- Dance Factory title card
- Genre: Children's Competition
- Directed by: Samantha Beddoes Rob Hyde
- Presented by: Reggie Yates Nigel Clarke Camilla Dallerup
- Theme music composer: D Factor (Dobs Vye)
- Country of origin: United Kingdom
- Original language: English
- No. of seasons: 1

Production
- Executive producer: Sue Morgan
- Producer: Pete Davies
- Editors: Nial Brown Chris Toft
- Camera setup: Nigel Bradley Tom Hayward
- Running time: 25 minutes

Original release
- Network: CBBC
- Release: 26 March – 21 May 2005

= Dance Factory =

BBC children's television show

Dance Factory is a children's television show which ran for nine weeks from March to May 2005 at 10.30am on BBC One. It was simulcast on the CBBC Channel. It is hosted by Reggie Yates, with co-presenters Camilla Dallerup and Nigel Clarke.
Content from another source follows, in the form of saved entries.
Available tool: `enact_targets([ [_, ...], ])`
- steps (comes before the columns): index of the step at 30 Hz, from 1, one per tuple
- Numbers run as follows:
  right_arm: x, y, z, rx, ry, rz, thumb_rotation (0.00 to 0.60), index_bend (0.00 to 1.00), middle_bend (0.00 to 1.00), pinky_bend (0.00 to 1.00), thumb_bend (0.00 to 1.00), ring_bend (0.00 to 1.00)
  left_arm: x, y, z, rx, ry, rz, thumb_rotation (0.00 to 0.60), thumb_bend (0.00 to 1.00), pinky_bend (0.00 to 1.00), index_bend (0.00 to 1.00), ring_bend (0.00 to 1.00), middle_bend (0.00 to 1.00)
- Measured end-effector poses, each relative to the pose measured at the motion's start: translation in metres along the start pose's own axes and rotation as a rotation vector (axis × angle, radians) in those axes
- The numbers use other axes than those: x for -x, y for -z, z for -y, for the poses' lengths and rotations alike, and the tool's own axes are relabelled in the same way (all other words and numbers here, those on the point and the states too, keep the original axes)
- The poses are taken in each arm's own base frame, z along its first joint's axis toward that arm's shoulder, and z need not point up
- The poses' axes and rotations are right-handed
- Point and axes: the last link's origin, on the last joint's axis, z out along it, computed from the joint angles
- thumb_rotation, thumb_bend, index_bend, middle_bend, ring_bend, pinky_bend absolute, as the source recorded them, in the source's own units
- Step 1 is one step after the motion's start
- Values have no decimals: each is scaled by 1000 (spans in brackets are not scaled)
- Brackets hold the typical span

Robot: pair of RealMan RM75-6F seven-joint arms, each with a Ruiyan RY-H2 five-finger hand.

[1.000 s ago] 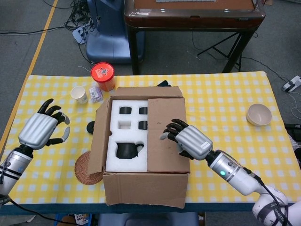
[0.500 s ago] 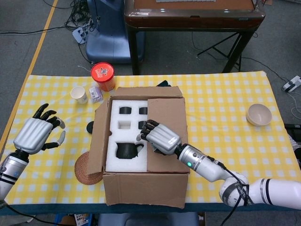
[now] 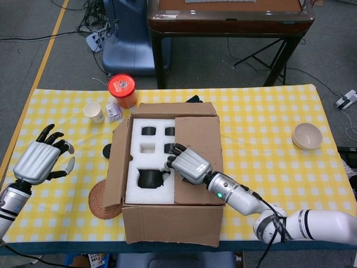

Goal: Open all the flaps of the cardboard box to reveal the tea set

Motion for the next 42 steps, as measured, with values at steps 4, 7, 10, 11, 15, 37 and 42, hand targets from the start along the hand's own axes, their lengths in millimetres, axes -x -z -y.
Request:
enact_targets([
  [4, 0, -2, 0, -2, 4, 2, 600, 387, 380, 93, 1000, 157, 1, 0, -1, 2, 3, 4, 157, 528, 0, 511, 192, 416],
  [7, 2, -2, -1, -2, 8, 8, 600, 400, 404, 93, 1000, 157, 1, -1, 0, 1, 0, 5, 161, 528, 0, 511, 192, 416],
  [10, 3, -1, -2, 1, 15, 15, 600, 410, 427, 93, 1000, 158, 2, -2, 1, -1, 6, 9, 162, 528, 0, 511, 192, 416],
  [11, 3, -1, -2, 0, 16, 14, 600, 413, 430, 93, 1000, 158, 3, -2, 1, -1, 7, 10, 162, 528, 0, 511, 192, 416],
  [15, -1, 1, -2, -2, 11, -5, 600, 424, 443, 93, 1000, 164, 4, -4, 1, 0, 8, 14, 160, 529, 0, 511, 192, 416],
  [37, -37, 48, -11, 19, -7, -160, 600, 425, 474, 93, 1000, 187, 2, -14, 3, -5, 5, 5, 163, 528, 0, 512, 192, 416],
  [42, -47, 65, -13, 32, -1, -203, 600, 426, 487, 93, 1000, 197, 1, -16, 3, -3, 2, 4, 164, 528, 0, 512, 192, 416],
])
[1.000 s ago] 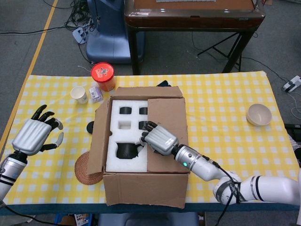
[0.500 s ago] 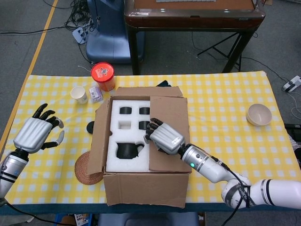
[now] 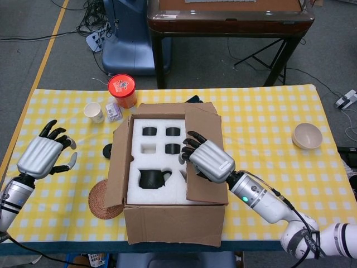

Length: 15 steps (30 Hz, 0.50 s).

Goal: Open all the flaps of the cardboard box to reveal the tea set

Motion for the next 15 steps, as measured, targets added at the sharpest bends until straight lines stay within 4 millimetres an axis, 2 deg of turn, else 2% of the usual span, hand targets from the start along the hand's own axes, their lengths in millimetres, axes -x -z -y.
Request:
enact_targets([
  [15, -26, 48, -20, 93, -2, -96, 600, 426, 489, 93, 1000, 201, -7, -3, -7, 18, -14, -11, 164, 528, 0, 511, 192, 416],
])
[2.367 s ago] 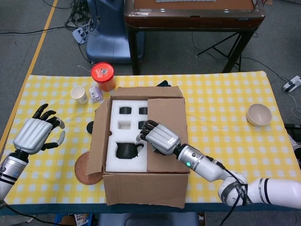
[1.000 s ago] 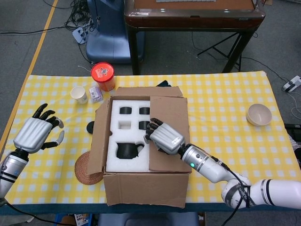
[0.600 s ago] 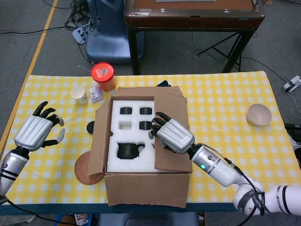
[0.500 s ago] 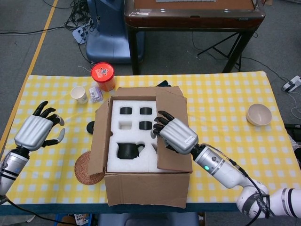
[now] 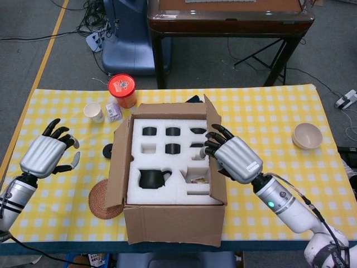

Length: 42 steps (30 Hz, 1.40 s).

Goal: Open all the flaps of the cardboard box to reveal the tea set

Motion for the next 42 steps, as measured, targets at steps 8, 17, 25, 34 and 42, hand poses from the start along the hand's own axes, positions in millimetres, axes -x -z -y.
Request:
enact_targets([
  [8, -15, 27, -13, 57, 7, -38, 600, 426, 489, 93, 1000, 201, -3, -2, -5, 9, -7, -1, 162, 528, 0, 512, 192, 416],
  [17, -22, 60, -34, 155, -1, -52, 600, 426, 492, 93, 1000, 202, -6, -2, -10, 17, -10, 0, 165, 528, 0, 512, 192, 416],
  [25, -17, 91, -59, 269, -10, -25, 600, 426, 492, 93, 1000, 202, -6, -2, -13, 20, -8, -5, 163, 528, 0, 511, 192, 416],
  [34, 2, 115, -85, 380, -28, 37, 600, 425, 455, 93, 994, 202, -2, 0, -10, 5, 10, 0, 162, 528, 0, 511, 192, 416],
  [42, 18, 128, -88, 423, -61, 42, 600, 264, 257, 97, 476, 188, 5, 5, -3, -26, 61, -10, 163, 512, 0, 457, 192, 408],
])
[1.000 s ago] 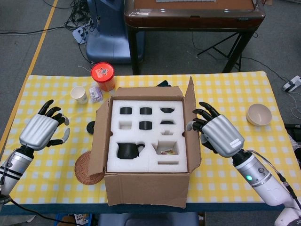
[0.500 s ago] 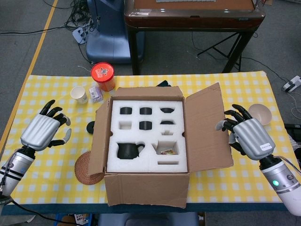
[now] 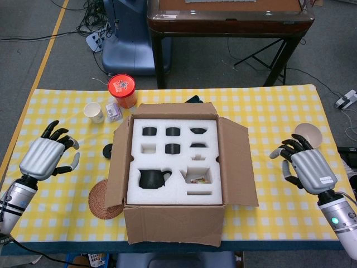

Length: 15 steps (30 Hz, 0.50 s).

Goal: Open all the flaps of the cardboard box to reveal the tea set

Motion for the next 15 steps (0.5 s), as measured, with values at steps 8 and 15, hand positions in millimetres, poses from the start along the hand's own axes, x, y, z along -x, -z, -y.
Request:
enact_targets([
  [8, 19, 22, -15, 63, -12, -4, 600, 68, 171, 162, 483, 155, 14, 15, 22, -91, 98, -28, 285, 394, 0, 277, 145, 325],
  [15, 37, 48, -32, 124, -19, -42, 600, 68, 165, 162, 482, 154, 36, 48, 43, -220, 132, -31, 391, 394, 0, 269, 131, 286],
])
The aim of the show is to pair six non-dancers with experts their own age in Bhangra, Irish dancing, pop, tap dancing, hip hop and musical theatre styles. The contestants are drawn from all over the UK, and auditions were held in London, Manchester, Birmingham, Cardiff, Glasgow and Belfast.
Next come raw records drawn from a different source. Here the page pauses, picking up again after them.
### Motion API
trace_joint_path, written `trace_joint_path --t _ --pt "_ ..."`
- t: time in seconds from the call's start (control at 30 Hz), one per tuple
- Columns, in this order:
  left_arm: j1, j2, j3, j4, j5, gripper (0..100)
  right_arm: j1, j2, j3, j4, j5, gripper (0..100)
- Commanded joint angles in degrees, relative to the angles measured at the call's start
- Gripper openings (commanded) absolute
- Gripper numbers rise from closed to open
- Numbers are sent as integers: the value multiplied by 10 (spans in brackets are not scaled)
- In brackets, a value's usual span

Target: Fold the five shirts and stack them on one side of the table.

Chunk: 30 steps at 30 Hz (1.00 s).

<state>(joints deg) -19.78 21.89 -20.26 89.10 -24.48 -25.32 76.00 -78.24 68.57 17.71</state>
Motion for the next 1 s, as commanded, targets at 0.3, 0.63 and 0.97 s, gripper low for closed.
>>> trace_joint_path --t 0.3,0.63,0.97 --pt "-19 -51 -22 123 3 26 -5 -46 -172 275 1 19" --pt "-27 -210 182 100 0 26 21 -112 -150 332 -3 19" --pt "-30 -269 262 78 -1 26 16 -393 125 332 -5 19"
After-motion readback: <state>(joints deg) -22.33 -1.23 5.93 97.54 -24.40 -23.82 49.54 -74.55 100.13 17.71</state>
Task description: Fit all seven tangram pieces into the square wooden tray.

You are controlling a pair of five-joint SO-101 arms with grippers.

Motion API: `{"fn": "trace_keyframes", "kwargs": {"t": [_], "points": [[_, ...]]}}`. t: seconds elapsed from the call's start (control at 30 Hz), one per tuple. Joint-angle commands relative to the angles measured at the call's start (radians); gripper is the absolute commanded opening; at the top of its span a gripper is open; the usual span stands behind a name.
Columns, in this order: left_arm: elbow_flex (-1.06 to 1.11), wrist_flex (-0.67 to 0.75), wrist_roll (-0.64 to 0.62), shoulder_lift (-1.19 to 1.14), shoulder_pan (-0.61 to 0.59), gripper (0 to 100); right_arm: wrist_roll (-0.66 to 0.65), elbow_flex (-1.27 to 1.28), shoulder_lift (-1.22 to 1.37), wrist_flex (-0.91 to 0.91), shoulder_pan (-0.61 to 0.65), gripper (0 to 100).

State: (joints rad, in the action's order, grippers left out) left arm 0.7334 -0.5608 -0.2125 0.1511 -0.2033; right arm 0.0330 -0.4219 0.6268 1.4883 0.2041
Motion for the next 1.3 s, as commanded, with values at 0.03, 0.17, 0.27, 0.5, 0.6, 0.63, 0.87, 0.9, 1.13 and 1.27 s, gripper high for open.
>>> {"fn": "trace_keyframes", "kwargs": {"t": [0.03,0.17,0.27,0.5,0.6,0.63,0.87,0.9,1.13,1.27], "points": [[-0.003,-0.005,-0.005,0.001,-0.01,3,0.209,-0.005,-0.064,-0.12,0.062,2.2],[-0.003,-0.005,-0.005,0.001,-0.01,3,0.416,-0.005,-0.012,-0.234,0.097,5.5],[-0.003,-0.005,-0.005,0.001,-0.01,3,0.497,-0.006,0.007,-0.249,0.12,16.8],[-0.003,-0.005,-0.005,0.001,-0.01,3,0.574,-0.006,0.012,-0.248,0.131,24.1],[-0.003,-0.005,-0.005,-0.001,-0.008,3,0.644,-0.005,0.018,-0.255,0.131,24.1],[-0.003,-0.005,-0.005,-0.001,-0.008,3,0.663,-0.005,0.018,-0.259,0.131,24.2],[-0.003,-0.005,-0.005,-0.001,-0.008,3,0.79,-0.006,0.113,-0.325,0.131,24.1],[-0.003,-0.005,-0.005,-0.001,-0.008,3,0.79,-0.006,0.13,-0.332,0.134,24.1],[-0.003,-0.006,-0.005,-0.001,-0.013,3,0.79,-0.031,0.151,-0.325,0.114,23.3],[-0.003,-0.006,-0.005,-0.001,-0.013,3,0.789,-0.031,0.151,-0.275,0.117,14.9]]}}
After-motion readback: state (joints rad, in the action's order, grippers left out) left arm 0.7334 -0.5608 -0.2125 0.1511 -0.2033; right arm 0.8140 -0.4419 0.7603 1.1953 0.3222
The next phase of the show sees the experts teaching their new partners how to dance, and also saw them meeting some showbiz stars to pick up tips along the way. These included Michael Flatley, of Riverdance fame; Rio Ferdinand, the England and Manchester United star; Denise Lewis, Olympic gold medallist (also seen in Strictly Come Dancing) and the cast of Chitty Chitty Bang Bang in London's West End.
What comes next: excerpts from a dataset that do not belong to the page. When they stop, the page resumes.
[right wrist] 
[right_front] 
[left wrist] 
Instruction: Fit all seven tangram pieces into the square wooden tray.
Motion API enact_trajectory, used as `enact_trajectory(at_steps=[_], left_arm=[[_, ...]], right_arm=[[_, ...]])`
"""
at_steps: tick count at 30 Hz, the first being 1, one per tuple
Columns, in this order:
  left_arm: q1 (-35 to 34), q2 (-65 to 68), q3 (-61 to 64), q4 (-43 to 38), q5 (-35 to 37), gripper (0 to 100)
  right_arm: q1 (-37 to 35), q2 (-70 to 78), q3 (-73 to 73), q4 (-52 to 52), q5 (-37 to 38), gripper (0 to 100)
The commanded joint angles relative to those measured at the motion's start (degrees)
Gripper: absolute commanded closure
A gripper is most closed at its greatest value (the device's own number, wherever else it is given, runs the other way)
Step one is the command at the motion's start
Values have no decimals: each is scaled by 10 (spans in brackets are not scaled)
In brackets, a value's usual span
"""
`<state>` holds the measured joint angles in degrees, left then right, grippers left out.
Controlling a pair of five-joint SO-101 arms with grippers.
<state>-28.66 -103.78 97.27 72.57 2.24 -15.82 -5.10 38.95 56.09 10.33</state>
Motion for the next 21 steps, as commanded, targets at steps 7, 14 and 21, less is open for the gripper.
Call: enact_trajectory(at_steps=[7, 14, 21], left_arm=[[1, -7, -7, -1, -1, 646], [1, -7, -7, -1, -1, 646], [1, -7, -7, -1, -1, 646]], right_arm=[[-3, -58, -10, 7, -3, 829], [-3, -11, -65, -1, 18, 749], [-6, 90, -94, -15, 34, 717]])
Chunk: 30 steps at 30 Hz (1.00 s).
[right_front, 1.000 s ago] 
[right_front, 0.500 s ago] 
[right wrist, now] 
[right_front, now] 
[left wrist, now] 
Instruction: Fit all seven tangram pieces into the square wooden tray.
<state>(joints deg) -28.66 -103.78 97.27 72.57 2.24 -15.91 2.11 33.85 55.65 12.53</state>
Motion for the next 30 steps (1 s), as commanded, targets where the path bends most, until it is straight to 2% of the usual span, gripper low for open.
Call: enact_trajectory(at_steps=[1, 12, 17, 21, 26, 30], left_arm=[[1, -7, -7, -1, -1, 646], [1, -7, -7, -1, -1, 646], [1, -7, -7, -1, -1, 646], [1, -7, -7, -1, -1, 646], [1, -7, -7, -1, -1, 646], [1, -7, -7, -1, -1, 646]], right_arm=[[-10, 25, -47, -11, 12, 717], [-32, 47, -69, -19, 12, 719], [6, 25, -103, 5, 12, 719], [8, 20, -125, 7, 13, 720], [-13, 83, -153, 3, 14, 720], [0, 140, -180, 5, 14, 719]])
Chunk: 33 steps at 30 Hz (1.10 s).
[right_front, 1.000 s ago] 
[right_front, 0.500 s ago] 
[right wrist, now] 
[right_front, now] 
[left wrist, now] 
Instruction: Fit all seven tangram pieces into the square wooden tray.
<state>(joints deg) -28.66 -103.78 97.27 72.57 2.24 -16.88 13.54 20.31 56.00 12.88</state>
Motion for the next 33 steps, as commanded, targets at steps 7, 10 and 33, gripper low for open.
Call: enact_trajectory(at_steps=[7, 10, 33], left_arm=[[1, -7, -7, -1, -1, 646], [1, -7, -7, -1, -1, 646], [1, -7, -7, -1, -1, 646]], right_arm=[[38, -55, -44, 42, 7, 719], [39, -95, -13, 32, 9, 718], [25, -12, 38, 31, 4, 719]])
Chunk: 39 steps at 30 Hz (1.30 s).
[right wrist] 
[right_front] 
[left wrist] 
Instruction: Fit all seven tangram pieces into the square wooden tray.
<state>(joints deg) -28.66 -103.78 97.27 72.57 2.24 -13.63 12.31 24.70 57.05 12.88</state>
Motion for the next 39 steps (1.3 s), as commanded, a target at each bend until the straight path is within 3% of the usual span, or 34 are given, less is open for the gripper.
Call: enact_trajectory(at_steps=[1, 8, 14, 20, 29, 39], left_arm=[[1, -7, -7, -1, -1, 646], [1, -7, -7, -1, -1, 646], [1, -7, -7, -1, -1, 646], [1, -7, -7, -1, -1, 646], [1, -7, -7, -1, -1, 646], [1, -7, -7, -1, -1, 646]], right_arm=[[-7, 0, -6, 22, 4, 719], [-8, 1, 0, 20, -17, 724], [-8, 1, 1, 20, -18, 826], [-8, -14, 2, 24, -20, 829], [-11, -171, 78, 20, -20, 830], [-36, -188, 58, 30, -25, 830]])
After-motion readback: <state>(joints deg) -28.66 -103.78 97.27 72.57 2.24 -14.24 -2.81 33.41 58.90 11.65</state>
After six weeks of intense training and rehearsal, the contestants are thrust into live semi-finals, each of which saw one pair eliminated from the competition by CBBC viewers. The musical theatre pair of Stacey and Josh were eliminated first, followed by Teejay and Tom, the Bhangra pair, the week after.

In a specially-extended final, the Irish dancing pair of Claire Johnstone, age 12, and Gavin Boyle, age 16, won the title of Dance Factory Champions and a trip to New York City. The runners up were Naoimh and her partner, dancing tap.